Twisting and turning as far as that fucking leash would allow, I tried to fix my gaze on a singular self and follow it. But the assault on the senses was too much and I failed to focus. There, I sat demurely on a park bench. And there, I pulled on stockings, clipping them to garter tabs. Then, I hammered my fist into Mal’s face. And then we were back to that first, terrifying month, those weeks before Julia found me. There’s a perpetual look of fear and anger common to those pictures that I don’t recall feeling at the time, but the pictures do not lie. There is in my eyes the look of a furtive animal.
Makeup, always slightly overdone. Hair, never quite right. Clothing, poorly matched. These earliest versions of Cindy surprise me, and my stomach roils with confusion as the images flicker past, primarily with embarrassment because, fuck me if I don’t look a mess. Christ, how on earth did I ever think that was a good look?

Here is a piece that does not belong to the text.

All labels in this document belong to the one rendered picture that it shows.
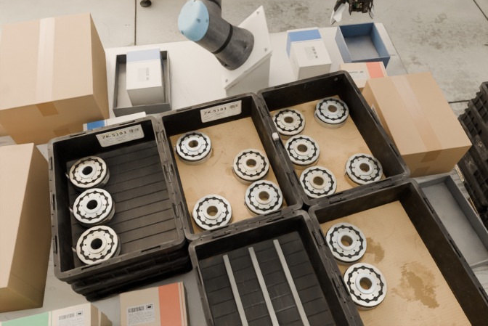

The cavalcade continued, picture after picture unspooling until we’re back to that very first week, waking up in Cindy’s apartment with tits. The flow of images slowed. Her voice retreated. There she was, slouching downstairs buried in a shapeless, stained hoodie, buying up a metric shit-ton of booze as seen from a grainy security camera somewhere over the counter. And there she is, back bent, hands thrust deep in pockets, riding the elevator.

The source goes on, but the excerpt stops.